Copy every line from the one containing "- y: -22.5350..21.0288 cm" through the last line of the records below, both included, and nothing else.

• **Data listing**
+ + + + +

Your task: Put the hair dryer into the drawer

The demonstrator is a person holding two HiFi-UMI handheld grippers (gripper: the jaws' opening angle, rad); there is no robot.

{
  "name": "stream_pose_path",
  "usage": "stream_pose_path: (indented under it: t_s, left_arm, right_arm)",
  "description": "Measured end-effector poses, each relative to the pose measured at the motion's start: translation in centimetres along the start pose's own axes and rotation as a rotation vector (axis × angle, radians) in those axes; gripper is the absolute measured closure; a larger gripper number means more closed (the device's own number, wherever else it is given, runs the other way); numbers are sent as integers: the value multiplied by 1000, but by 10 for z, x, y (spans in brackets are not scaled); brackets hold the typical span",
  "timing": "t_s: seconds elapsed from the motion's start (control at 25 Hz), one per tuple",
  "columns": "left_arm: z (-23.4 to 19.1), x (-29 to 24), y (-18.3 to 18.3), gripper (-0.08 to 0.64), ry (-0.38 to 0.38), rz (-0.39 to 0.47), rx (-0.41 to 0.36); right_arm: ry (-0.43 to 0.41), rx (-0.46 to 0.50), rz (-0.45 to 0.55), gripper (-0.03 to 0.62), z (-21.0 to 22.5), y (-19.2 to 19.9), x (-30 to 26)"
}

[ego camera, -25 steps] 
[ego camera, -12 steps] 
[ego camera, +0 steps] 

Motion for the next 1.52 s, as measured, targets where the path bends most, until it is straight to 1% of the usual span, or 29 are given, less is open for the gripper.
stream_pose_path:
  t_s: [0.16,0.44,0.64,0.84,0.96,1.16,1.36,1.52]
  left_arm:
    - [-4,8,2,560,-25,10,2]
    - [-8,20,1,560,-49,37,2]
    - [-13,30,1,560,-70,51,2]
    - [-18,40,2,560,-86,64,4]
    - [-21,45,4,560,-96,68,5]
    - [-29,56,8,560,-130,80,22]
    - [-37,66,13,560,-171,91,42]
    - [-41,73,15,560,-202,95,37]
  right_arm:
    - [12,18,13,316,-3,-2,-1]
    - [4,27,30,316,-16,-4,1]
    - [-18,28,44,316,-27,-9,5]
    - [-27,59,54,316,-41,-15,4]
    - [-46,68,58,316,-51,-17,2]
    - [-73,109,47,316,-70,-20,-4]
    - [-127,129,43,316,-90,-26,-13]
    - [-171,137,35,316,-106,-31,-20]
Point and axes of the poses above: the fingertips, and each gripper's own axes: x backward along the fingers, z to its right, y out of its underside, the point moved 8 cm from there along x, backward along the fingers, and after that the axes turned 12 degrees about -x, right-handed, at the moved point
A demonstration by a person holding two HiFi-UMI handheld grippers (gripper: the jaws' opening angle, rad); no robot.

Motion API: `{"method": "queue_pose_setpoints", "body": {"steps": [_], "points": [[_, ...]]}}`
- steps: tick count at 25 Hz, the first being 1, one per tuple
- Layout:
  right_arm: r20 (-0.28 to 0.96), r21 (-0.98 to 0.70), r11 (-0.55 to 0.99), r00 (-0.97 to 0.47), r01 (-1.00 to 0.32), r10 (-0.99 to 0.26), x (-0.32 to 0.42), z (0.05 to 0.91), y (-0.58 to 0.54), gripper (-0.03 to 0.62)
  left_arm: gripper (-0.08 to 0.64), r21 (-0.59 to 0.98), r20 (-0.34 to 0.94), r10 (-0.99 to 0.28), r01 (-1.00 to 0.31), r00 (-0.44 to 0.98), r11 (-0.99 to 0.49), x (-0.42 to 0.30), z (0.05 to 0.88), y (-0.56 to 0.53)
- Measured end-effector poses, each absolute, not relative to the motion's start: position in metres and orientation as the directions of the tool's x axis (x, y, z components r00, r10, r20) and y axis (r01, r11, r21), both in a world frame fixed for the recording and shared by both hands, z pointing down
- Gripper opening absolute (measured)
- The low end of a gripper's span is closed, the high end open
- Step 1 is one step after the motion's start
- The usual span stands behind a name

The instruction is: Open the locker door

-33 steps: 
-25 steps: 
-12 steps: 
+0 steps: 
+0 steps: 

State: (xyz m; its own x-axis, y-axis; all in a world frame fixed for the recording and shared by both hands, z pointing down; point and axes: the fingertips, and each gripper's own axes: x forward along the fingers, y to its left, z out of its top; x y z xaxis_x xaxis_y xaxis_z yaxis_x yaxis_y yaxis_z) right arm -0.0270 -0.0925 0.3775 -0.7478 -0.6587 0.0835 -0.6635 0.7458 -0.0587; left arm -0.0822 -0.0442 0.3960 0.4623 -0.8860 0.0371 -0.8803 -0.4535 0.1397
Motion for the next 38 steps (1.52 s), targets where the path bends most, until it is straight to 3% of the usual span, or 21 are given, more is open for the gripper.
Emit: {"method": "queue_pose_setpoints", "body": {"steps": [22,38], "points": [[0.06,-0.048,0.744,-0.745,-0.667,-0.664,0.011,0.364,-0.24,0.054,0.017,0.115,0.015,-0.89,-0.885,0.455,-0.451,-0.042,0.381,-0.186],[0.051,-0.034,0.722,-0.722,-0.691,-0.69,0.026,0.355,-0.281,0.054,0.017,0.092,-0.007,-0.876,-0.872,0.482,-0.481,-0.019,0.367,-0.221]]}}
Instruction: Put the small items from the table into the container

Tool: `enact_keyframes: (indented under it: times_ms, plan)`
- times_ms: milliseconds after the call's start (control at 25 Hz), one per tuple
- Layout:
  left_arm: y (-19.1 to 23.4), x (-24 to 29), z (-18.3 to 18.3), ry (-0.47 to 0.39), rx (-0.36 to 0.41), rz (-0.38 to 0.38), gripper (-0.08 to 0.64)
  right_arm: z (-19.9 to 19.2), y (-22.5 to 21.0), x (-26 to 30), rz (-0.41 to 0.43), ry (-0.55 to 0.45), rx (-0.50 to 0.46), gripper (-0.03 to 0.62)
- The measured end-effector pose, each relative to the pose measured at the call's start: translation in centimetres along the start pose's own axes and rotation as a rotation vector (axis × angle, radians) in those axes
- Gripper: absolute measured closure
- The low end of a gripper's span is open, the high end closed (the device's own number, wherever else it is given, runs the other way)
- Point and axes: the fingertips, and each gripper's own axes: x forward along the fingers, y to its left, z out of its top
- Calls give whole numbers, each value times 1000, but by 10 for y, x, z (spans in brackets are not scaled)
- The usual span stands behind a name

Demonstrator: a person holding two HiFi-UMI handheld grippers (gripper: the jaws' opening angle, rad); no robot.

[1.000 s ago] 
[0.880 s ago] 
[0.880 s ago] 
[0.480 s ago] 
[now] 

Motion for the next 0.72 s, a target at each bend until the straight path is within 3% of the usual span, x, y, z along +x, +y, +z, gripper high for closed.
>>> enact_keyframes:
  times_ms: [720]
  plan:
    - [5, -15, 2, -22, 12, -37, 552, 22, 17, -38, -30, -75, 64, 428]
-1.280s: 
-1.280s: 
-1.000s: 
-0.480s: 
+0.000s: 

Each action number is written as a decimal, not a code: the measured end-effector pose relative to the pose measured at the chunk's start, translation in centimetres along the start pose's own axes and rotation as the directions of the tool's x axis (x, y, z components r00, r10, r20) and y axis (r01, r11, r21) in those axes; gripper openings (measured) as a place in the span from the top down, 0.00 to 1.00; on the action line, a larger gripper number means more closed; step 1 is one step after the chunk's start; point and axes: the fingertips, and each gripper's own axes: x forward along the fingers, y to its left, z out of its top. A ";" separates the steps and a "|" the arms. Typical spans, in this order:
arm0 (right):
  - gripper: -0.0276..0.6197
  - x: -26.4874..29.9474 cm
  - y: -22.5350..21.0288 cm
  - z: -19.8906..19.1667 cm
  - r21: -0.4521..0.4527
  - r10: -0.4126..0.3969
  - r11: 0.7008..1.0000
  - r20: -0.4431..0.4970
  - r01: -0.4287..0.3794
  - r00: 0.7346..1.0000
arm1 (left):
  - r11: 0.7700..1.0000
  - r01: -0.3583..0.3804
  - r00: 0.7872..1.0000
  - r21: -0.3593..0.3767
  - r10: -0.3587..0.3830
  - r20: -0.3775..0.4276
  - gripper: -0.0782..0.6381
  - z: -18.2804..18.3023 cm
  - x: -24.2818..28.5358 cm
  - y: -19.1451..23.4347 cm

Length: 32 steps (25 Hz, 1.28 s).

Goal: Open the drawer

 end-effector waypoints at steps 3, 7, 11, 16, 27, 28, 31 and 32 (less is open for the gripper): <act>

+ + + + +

• **Answer space**
  - y: -22.5350..21.0288 cm
  - z: -19.8906..19.1667 cm
  - r21: -0.4521..0.4527
  - r10: -0.4126..0.3969
  - r11: 0.7008..1.0000
  - r20: -0.4431..0.4970
  - r01: -0.4287..0.3794
  - r00: 0.7346..1.0000
arm1 (left):
  - r11: 0.7700..1.0000
  - r01: -0.3583..0.3804
  - r00: 0.7872..1.0000
  - r21: -0.3593..0.3767
  - r10: -0.3587..0.3830
  - r20: -0.3775..0.4276
  - gripper: -0.0782..0.6381
  - z: -18.2804..18.3023 cm
  - x: -24.2818..28.5358 cm
  - y: -19.1451..23.4347 cm

Length: 32 steps (25 Hz, 1.28 s).

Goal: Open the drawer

 end-effector waypoints at steps 3, 7, 11, 16, 27, 28, 31 and 32 (less is open for the gripper): <act>

Nothing else is needed for this exercise.